“Remember that the honour of the British Empire depends on your individual conduct, and you can do your country no better service than in showing yourself in France and Belgium in the true character of a British soldier.
“Be invariably courteous, considerate, and kind. Always look upon looting as a disgraceful act. You are sure to meet with a welcome and to be trusted; your conduct must justify that welcome and that trust.
“Do your duty bravely. Fear God. Honour the King.
“Kitchener, Field-Marshal.”
It was rather a fine touch of the French military authorities to set aside for the British Army the exact stretch of ground where Napoleon encamped his Expeditionary Force nearly a century before. The more we know about this war, the more wonderful a man Napoleon turns out to have been. Even in this matter of choosing the best and healthiest spot for a camp, the modern commanders could not do better than follow closely in his firm footsteps.
Those of us who have been to Boulogne must have driven or walked to the column which the town put up many years ago to the memory of England’s great enemy. How strange to think that British soldiers rested, before starting out on the most serious venture in their history, under the very shadow of that column!
The people of Boulogne—or one ought to say what was left of them, for of course their husbands, sons, and brothers were already at the front—gave our troops a most wonderful welcome. This was, however, but a foretaste of how they were to be treated in every district of France traversed by them.

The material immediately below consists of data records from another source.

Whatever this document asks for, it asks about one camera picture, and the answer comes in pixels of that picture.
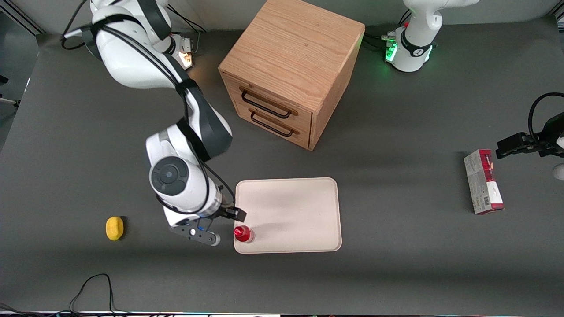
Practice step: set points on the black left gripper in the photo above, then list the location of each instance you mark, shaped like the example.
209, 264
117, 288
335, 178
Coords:
538, 143

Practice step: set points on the wooden drawer cabinet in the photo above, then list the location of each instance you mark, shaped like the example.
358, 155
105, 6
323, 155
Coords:
295, 57

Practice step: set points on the cream rectangular tray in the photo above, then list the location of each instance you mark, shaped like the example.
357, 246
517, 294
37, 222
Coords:
291, 211

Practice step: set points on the grey metal frame rail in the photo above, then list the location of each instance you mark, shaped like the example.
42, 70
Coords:
20, 17

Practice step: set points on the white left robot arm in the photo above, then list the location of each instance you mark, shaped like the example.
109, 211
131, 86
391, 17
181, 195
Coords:
416, 39

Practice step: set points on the red coke bottle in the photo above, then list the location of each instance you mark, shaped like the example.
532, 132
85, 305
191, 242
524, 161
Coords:
243, 234

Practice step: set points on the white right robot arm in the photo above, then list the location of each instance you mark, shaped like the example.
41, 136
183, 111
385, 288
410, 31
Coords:
132, 57

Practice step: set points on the yellow lemon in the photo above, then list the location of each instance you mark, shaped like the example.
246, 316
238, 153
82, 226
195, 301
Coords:
114, 228

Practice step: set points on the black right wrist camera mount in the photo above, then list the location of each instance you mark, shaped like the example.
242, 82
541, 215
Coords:
196, 232

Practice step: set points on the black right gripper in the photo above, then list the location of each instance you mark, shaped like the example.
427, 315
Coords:
230, 212

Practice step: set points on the grey and red carton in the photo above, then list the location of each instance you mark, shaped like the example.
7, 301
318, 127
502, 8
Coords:
482, 182

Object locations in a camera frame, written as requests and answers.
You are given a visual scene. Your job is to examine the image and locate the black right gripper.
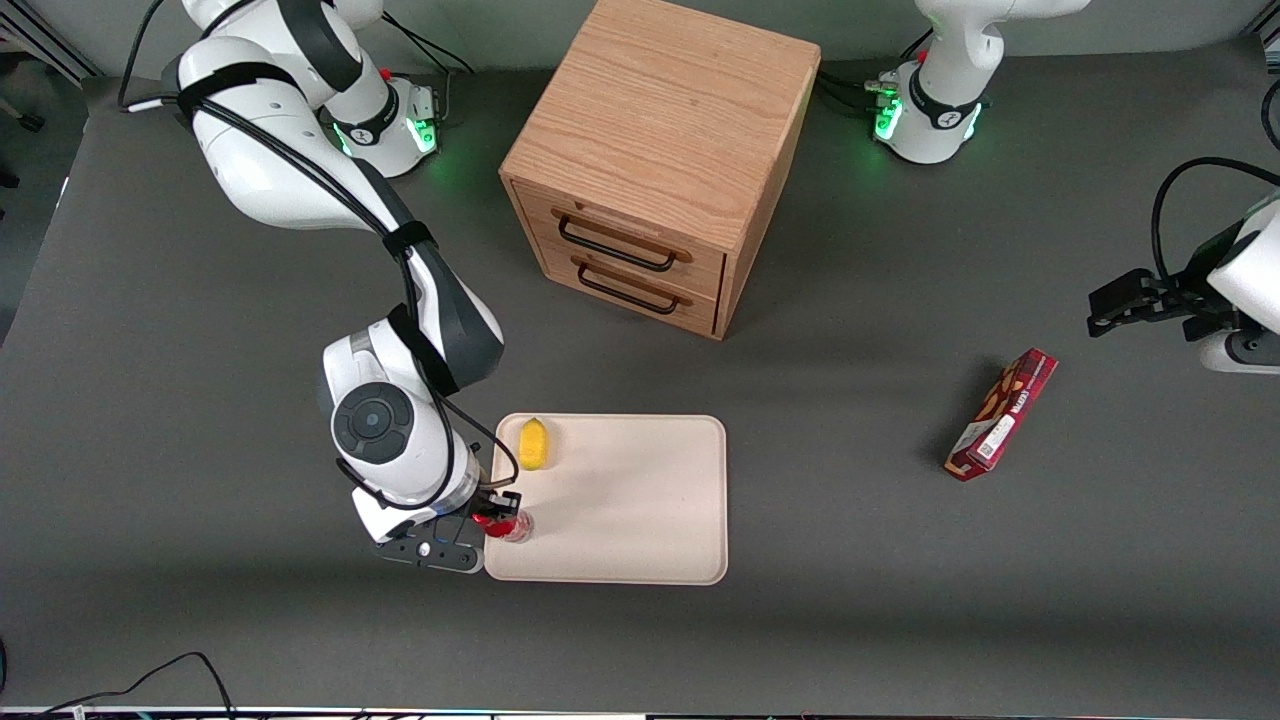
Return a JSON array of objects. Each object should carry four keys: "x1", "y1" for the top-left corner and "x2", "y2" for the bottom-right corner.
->
[{"x1": 374, "y1": 489, "x2": 524, "y2": 575}]

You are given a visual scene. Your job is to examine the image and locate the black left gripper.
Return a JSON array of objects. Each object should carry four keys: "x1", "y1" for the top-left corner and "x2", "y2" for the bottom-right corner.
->
[{"x1": 1086, "y1": 228, "x2": 1246, "y2": 343}]

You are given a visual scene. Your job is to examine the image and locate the red coke bottle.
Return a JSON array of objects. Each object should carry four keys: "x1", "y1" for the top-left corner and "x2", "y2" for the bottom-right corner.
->
[{"x1": 472, "y1": 508, "x2": 535, "y2": 545}]

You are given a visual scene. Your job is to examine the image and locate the beige plastic tray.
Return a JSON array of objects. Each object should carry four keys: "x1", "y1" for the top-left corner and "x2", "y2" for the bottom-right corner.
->
[{"x1": 483, "y1": 413, "x2": 729, "y2": 586}]

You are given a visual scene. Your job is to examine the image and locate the red snack box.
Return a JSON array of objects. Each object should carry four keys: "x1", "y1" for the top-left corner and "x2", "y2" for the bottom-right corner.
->
[{"x1": 944, "y1": 347, "x2": 1059, "y2": 483}]

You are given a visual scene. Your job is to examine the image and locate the wooden drawer cabinet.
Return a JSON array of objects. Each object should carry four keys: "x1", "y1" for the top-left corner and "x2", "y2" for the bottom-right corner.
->
[{"x1": 499, "y1": 0, "x2": 822, "y2": 342}]

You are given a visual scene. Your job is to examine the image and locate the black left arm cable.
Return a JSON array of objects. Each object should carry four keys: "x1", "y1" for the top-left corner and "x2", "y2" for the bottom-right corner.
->
[{"x1": 1149, "y1": 156, "x2": 1280, "y2": 286}]

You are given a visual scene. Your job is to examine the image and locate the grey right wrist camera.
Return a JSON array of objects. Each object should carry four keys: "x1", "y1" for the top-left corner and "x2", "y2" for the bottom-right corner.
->
[{"x1": 351, "y1": 488, "x2": 441, "y2": 544}]

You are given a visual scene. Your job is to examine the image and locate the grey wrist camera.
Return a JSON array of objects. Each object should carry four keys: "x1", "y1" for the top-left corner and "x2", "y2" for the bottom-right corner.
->
[
  {"x1": 1198, "y1": 328, "x2": 1280, "y2": 376},
  {"x1": 351, "y1": 488, "x2": 441, "y2": 544}
]

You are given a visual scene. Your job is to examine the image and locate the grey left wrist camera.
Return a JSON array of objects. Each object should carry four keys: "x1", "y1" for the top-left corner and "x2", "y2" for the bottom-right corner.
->
[{"x1": 1198, "y1": 328, "x2": 1280, "y2": 376}]

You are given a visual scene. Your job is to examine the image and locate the black wire drawer handle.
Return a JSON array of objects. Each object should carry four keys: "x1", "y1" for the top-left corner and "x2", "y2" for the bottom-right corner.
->
[
  {"x1": 577, "y1": 258, "x2": 681, "y2": 316},
  {"x1": 557, "y1": 214, "x2": 678, "y2": 273}
]

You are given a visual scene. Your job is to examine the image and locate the thin black floor cable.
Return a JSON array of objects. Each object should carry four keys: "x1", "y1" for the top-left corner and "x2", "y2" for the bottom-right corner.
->
[{"x1": 0, "y1": 651, "x2": 237, "y2": 720}]

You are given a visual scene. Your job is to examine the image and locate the black left base cable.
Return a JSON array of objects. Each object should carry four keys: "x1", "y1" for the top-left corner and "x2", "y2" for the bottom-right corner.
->
[{"x1": 814, "y1": 28, "x2": 935, "y2": 113}]

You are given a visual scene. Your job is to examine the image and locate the black base cable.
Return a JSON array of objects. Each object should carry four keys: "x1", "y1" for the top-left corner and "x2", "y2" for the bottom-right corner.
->
[
  {"x1": 380, "y1": 12, "x2": 477, "y2": 79},
  {"x1": 814, "y1": 28, "x2": 935, "y2": 113}
]

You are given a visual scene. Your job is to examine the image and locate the black right base cable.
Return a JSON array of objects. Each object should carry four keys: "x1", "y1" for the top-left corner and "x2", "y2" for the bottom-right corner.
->
[{"x1": 380, "y1": 12, "x2": 477, "y2": 79}]

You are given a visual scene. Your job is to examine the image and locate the aluminium frame profile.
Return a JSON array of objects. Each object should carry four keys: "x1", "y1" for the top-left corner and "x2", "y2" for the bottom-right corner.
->
[{"x1": 0, "y1": 0, "x2": 103, "y2": 83}]

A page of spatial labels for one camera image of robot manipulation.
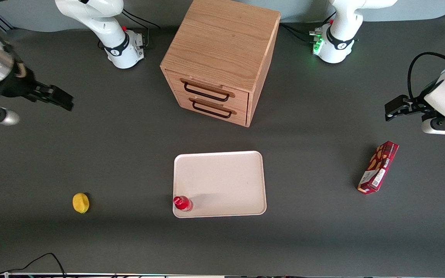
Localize black left arm base cables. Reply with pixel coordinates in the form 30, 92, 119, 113
280, 12, 337, 44

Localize black drawer handle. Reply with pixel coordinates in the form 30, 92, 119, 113
183, 82, 231, 103
192, 100, 233, 119

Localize wooden drawer front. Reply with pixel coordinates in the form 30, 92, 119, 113
164, 69, 250, 112
175, 93, 248, 126

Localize black right arm base cables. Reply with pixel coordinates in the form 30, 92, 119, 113
121, 9, 161, 50

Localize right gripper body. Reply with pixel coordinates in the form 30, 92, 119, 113
0, 23, 38, 102

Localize small red coke bottle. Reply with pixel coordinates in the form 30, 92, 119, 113
173, 195, 194, 212

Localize black arm base cables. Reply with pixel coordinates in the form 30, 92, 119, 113
121, 9, 161, 50
280, 12, 337, 44

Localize yellow lemon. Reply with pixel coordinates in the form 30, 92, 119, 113
72, 192, 90, 214

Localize red snack box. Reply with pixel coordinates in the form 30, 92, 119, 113
357, 141, 400, 195

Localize wooden drawer cabinet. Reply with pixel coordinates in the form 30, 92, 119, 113
160, 0, 281, 128

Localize white rectangular plastic tray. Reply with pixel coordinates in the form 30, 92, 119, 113
173, 151, 267, 219

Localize black left wrist camera cable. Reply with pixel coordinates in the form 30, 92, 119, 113
408, 52, 445, 102

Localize thin black table cable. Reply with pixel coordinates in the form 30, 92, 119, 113
0, 253, 67, 278

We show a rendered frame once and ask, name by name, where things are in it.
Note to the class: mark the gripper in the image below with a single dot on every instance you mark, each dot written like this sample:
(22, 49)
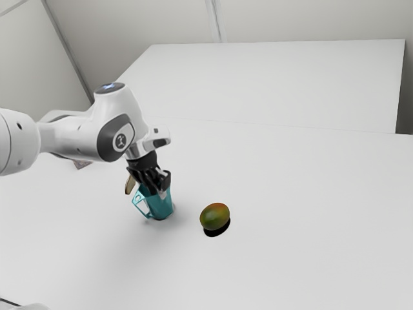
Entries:
(142, 166)

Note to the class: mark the teal faceted mug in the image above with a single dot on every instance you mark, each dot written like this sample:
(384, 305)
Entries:
(158, 208)

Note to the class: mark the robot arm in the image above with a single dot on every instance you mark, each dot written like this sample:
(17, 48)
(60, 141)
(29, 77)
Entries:
(106, 116)

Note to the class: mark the tan curved object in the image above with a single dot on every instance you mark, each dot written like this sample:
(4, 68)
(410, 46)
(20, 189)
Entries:
(129, 185)

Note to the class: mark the green red mango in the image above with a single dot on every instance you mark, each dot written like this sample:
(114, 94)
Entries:
(214, 215)

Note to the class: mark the small patterned flat object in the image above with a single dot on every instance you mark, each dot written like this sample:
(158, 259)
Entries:
(80, 164)

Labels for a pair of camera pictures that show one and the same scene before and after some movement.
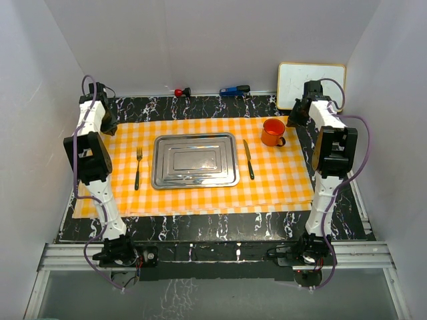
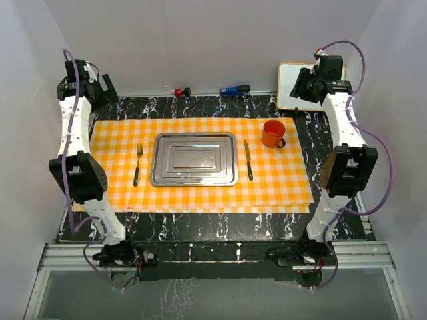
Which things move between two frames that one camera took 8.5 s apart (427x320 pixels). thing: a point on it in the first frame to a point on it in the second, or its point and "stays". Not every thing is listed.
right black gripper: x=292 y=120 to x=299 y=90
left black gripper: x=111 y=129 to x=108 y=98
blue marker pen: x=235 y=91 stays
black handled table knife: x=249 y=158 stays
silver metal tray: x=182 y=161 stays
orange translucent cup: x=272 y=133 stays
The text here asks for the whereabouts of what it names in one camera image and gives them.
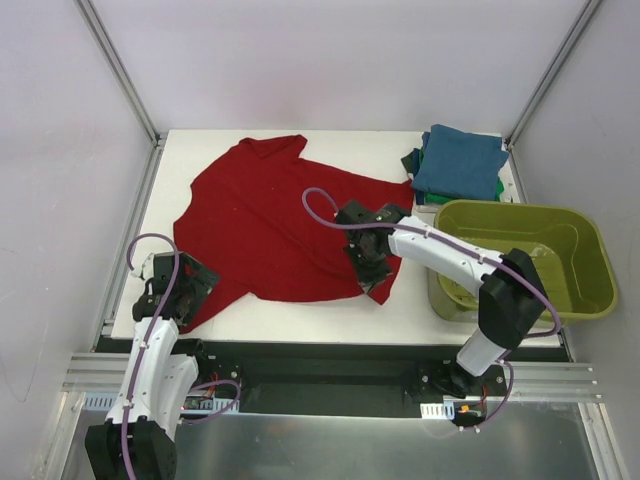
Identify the olive green plastic basket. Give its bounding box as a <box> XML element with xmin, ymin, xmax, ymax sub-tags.
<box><xmin>433</xmin><ymin>200</ymin><xmax>618</xmax><ymax>326</ymax></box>

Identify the aluminium frame post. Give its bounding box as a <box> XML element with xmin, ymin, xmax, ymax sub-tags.
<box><xmin>73</xmin><ymin>0</ymin><xmax>162</xmax><ymax>146</ymax></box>
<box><xmin>506</xmin><ymin>0</ymin><xmax>604</xmax><ymax>151</ymax></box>

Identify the right white cable duct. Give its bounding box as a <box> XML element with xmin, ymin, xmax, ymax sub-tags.
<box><xmin>420</xmin><ymin>400</ymin><xmax>455</xmax><ymax>421</ymax></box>

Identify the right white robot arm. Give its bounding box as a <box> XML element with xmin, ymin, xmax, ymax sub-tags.
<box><xmin>331</xmin><ymin>201</ymin><xmax>551</xmax><ymax>395</ymax></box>

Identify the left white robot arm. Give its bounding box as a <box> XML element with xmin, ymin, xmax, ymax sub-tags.
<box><xmin>85</xmin><ymin>252</ymin><xmax>219</xmax><ymax>479</ymax></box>

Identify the folded dark green t shirt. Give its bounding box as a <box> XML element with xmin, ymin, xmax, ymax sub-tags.
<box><xmin>401</xmin><ymin>148</ymin><xmax>423</xmax><ymax>178</ymax></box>

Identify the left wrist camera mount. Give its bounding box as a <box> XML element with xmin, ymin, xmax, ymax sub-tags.
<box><xmin>130</xmin><ymin>253</ymin><xmax>155</xmax><ymax>281</ymax></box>

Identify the folded blue t shirt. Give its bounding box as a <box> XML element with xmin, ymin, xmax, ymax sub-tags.
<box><xmin>410</xmin><ymin>124</ymin><xmax>508</xmax><ymax>201</ymax></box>

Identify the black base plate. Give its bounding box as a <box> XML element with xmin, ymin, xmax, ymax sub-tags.
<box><xmin>94</xmin><ymin>337</ymin><xmax>571</xmax><ymax>416</ymax></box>

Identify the left white cable duct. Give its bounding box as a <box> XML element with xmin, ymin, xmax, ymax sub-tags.
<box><xmin>83</xmin><ymin>392</ymin><xmax>239</xmax><ymax>417</ymax></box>

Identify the left aluminium frame post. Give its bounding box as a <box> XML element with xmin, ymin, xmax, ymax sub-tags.
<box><xmin>73</xmin><ymin>0</ymin><xmax>162</xmax><ymax>146</ymax></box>

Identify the white cable duct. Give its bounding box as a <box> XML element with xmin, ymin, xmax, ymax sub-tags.
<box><xmin>420</xmin><ymin>400</ymin><xmax>455</xmax><ymax>421</ymax></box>
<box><xmin>83</xmin><ymin>392</ymin><xmax>239</xmax><ymax>417</ymax></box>

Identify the right aluminium frame post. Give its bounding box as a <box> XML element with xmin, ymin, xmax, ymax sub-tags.
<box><xmin>506</xmin><ymin>0</ymin><xmax>604</xmax><ymax>151</ymax></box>

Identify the red t shirt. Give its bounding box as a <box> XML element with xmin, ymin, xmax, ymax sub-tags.
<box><xmin>173</xmin><ymin>135</ymin><xmax>413</xmax><ymax>333</ymax></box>

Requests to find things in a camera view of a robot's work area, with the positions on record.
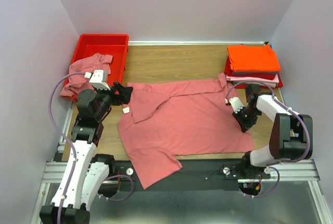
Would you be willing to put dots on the red plastic bin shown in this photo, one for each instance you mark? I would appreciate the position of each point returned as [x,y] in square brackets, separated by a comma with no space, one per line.
[106,44]

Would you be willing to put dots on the orange folded t-shirt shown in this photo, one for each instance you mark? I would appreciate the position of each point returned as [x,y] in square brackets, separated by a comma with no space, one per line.
[253,58]

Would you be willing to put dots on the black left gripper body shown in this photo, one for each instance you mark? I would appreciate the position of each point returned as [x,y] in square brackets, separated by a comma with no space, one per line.
[117,94]

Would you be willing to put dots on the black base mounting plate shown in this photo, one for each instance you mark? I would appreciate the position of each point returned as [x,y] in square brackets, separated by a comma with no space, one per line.
[199,175]

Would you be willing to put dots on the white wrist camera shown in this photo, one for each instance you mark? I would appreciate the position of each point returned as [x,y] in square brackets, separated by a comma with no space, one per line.
[98,79]
[235,103]

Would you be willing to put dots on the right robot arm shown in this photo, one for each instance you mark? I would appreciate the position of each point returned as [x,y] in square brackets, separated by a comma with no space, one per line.
[291,136]

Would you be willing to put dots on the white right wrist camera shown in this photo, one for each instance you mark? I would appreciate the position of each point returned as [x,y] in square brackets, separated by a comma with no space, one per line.
[235,103]

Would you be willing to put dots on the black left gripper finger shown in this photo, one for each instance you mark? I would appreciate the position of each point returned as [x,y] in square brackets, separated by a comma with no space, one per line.
[124,98]
[123,90]

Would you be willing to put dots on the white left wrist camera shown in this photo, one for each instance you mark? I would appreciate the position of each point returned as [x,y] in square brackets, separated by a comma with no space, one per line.
[98,79]

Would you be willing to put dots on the crumpled pink t-shirt in bin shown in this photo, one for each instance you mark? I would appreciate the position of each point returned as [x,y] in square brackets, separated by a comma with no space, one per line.
[77,83]

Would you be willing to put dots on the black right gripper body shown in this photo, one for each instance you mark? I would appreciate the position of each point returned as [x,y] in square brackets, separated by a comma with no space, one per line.
[244,121]

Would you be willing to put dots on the salmon pink t-shirt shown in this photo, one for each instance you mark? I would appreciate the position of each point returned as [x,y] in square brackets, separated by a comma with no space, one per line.
[164,120]

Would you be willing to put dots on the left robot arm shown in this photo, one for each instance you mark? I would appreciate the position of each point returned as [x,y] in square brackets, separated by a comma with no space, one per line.
[86,171]

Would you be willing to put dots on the light pink folded t-shirt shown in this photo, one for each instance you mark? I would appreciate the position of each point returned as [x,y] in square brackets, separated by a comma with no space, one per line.
[246,80]

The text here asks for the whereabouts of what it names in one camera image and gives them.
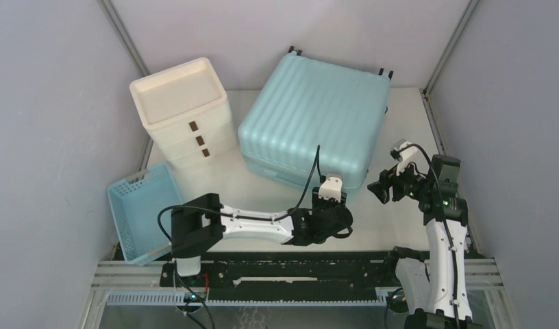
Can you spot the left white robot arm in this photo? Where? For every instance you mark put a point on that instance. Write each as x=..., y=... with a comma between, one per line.
x=195, y=227

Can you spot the light blue hard-shell suitcase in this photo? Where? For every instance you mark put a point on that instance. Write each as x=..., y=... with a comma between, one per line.
x=313, y=110

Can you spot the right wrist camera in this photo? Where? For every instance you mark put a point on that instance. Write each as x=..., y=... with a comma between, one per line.
x=403, y=152

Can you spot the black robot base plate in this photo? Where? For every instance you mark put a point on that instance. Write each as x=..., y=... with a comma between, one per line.
x=285, y=277

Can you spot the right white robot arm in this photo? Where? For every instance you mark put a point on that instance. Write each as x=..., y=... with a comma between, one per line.
x=436, y=293

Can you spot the light blue perforated plastic basket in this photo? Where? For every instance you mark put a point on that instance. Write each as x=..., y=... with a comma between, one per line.
x=135, y=203

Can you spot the white three-drawer storage cabinet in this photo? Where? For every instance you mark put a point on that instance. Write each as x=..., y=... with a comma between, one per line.
x=186, y=112

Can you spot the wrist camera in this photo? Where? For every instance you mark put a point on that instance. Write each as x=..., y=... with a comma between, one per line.
x=331, y=188
x=403, y=152

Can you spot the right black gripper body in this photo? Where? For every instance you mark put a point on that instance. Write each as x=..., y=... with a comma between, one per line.
x=407, y=183

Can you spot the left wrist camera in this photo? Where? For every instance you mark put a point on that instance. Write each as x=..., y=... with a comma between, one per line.
x=331, y=188

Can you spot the aluminium frame rails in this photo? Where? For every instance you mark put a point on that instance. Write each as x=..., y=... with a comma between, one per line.
x=117, y=282

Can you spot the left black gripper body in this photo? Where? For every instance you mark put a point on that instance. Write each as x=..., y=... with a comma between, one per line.
x=319, y=204

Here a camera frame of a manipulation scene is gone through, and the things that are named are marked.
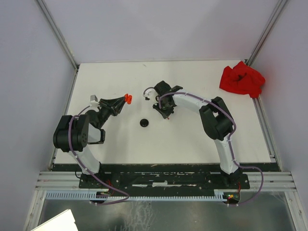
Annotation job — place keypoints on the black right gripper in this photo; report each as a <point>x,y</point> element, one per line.
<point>165,113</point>

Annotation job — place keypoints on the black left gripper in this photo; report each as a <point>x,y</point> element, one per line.
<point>108,104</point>

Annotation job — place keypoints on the orange earbud charging case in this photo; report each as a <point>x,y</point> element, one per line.
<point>128,98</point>

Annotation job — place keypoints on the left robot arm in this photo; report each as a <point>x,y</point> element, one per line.
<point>74,134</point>

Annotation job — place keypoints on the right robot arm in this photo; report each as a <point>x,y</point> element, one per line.
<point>217,121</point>

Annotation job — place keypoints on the black earbud charging case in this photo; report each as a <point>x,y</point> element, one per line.
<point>144,122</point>

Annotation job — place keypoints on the red cloth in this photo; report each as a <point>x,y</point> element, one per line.
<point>242,79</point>

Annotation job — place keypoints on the white paper sheet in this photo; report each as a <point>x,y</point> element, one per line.
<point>64,221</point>

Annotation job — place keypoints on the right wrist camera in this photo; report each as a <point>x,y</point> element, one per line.
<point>148,93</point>

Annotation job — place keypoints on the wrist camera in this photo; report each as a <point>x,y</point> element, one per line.
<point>148,93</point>
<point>94,101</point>

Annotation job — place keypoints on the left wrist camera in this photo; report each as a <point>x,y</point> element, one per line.
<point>94,101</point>

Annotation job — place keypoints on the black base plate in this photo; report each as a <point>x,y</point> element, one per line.
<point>206,176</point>

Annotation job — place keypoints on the white cable duct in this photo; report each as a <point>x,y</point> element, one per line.
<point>97,196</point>

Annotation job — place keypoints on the left aluminium frame post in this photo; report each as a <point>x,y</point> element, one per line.
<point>57,32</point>

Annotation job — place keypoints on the aluminium frame post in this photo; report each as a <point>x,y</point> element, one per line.
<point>272,21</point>
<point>57,32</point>

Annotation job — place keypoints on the aluminium front rail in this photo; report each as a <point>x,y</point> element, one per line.
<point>273,181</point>

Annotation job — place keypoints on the right aluminium frame post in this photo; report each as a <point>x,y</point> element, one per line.
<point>272,21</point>

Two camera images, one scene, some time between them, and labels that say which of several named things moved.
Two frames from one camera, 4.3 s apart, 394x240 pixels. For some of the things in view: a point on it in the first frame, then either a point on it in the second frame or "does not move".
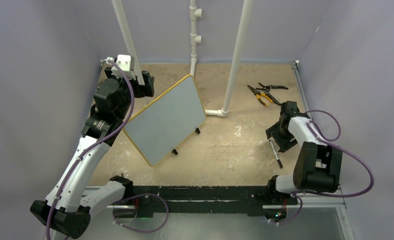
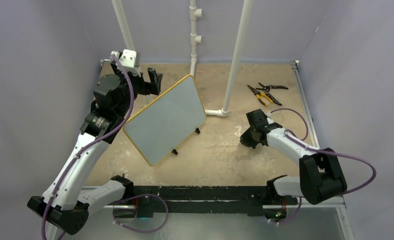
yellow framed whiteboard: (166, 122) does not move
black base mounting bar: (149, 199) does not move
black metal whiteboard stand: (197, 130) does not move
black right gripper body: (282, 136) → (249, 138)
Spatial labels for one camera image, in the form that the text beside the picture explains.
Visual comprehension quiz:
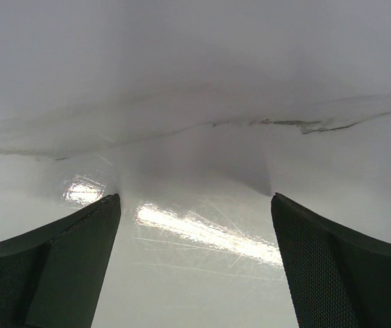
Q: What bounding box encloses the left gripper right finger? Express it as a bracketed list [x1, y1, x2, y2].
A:
[271, 193, 391, 327]

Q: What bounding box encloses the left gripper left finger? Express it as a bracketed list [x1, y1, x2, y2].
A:
[0, 194, 121, 327]

As many of our soldiers wrote home, they were in some cases almost killed with kindness.
Some of our troops were fortunate enough to remain at Boulogne ten days. Others only had a few hours’ rest before they were hurried up to the front. Yet others again left the camp full of high spirits, with laughter and happy au revoirs, to come back within a very few days wounded and on their way to hospital.
As you all know, the command of the British Force was given to Field-Marshal Sir John French, and you may like me to tell you something of this great soldier.
The first interesting thing about him is that, perhaps owing to the fact that his father was a naval officer, he served for a time in the Navy as a midshipman. Then he became a lieutenant in the Militia, or, as we should say now, the Territorials, and afterwards joined the 19th Hussars. He soon showed the splendid stuff he was made of, both in peace and in war. I think you will like to know that he was among those British officers who made the last desperate attempt to rescue General Gordon.